Ihre Raubzüge führen Sie nach Neustadt/Orla, Triptis, Ziegenrück bis Adorf im Vogtland.
Im 15. Jahrhundert stirbt das Geschlecht von Bockedra aus. Der Besitz am Rittergut, des „Oberen Dorfes“ und des Vorwerkes Bockedra (Kleinbockedra) geht an Conrad von Lichtenhain zu Gleina. Es werden Erbzinsen an das Amt Leuchtenburg entrichtet.
Im 16. Jahrhundert prägt die Familie Puster zu Drackendorf die Macht des Rittergutes aus.
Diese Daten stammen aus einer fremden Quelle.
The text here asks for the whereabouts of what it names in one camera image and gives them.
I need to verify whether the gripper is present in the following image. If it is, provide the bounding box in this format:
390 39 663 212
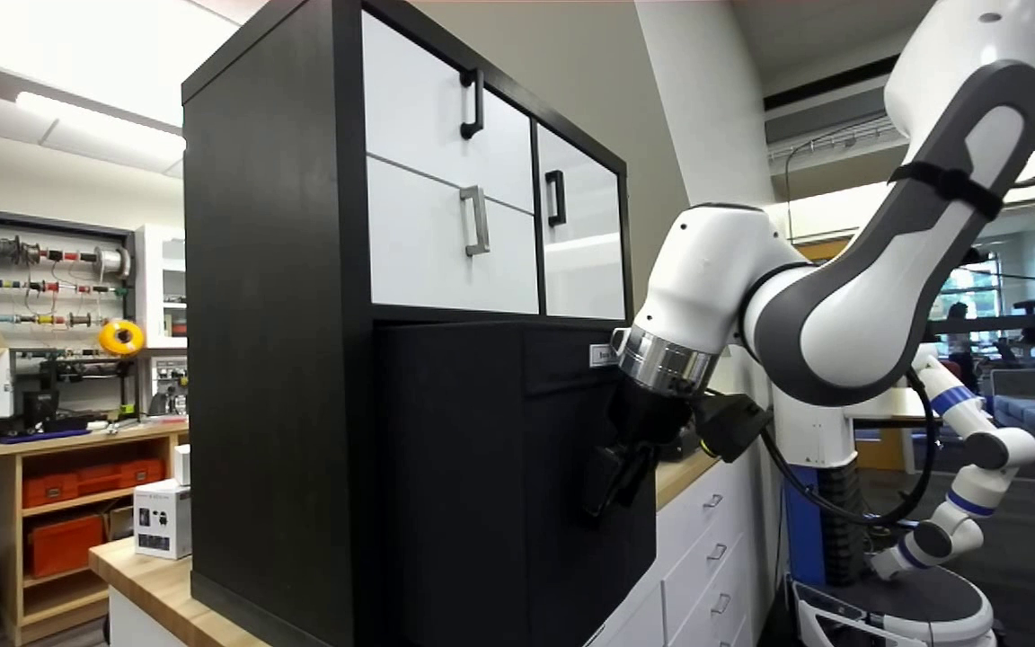
581 370 694 524

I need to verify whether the black fabric basket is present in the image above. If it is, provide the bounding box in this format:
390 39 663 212
376 321 659 647

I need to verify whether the black shelf cabinet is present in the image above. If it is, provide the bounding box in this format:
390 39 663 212
181 0 659 647

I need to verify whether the wooden workbench shelf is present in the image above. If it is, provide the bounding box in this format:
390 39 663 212
0 421 191 646

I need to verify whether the white counter drawer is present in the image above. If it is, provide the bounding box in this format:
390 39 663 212
658 460 752 545
668 566 756 647
661 514 755 621

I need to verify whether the white cabinet door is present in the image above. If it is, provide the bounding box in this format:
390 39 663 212
535 121 627 321

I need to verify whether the white and blue mobile robot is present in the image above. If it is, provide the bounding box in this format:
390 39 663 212
769 346 1035 647

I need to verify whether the person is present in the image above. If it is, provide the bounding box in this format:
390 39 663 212
944 302 978 389

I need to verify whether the white product box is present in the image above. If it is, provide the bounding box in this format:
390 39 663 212
132 479 193 562

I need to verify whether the yellow spool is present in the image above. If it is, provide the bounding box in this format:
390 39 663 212
98 318 146 358

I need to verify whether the row of orange cases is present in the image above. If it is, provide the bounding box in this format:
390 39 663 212
22 457 167 510

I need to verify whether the large orange case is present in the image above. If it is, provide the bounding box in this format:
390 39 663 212
26 513 107 579

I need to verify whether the ceiling light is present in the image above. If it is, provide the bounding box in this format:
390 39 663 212
14 90 186 167

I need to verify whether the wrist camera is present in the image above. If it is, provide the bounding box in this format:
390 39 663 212
693 391 775 465

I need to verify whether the black door handle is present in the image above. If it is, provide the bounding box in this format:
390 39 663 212
544 169 568 228

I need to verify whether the white drawer with silver handle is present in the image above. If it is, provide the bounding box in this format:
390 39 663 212
366 155 541 316

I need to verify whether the black drawer handle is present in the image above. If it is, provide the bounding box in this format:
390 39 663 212
459 68 486 141

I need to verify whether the white drawer with black handle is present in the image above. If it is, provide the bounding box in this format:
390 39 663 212
361 10 536 214

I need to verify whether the white wall cabinet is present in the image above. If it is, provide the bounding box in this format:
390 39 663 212
135 224 189 351

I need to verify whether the wire spool rack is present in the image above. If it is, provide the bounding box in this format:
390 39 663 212
0 208 137 360
Das Dorf war sehr arm. Die Schule und die Kirche besuchte man in Großbockedra. Im 18. Jahrhundert wird das Rittergut Freigut, es wird von der Landesregierung versteigert. Teile des Freigutes werden auch an Bauern des Dorfes verkauft. Dieser Verkauf ermöglichte den Bauern und Dörflern ihre Wirtschaften zu entwickeln, förderten die Viehwirtschaft, die Bautätigkeit, Handwerk, Handel und Kultur. Abgeschafft wird die noch auf der Landbevölkerung lastende Fronarbeit. Neben der Landwirtschaft sind um die Jahrhundertwende zum 19. Jahrhundert auch verschiedene Handwerksbetriebe angesiedelt. Ein Brauhaus bestand unterhalb des Ortes am Bachtal. Das heutige Gemeindehaus war die sogenannte Tanzloge. Der Plantanz fand im jetzigen Bereich der Bühne statt, der Letzte dieser Art war im Jahre 1938. Mitten auf dem Dorfanger stand das Feuerwehrhaus. Bis in die 30er Jahre unseres Jahrhunderts bestand im Haus Nr. 10 eine Gastwirtschaft.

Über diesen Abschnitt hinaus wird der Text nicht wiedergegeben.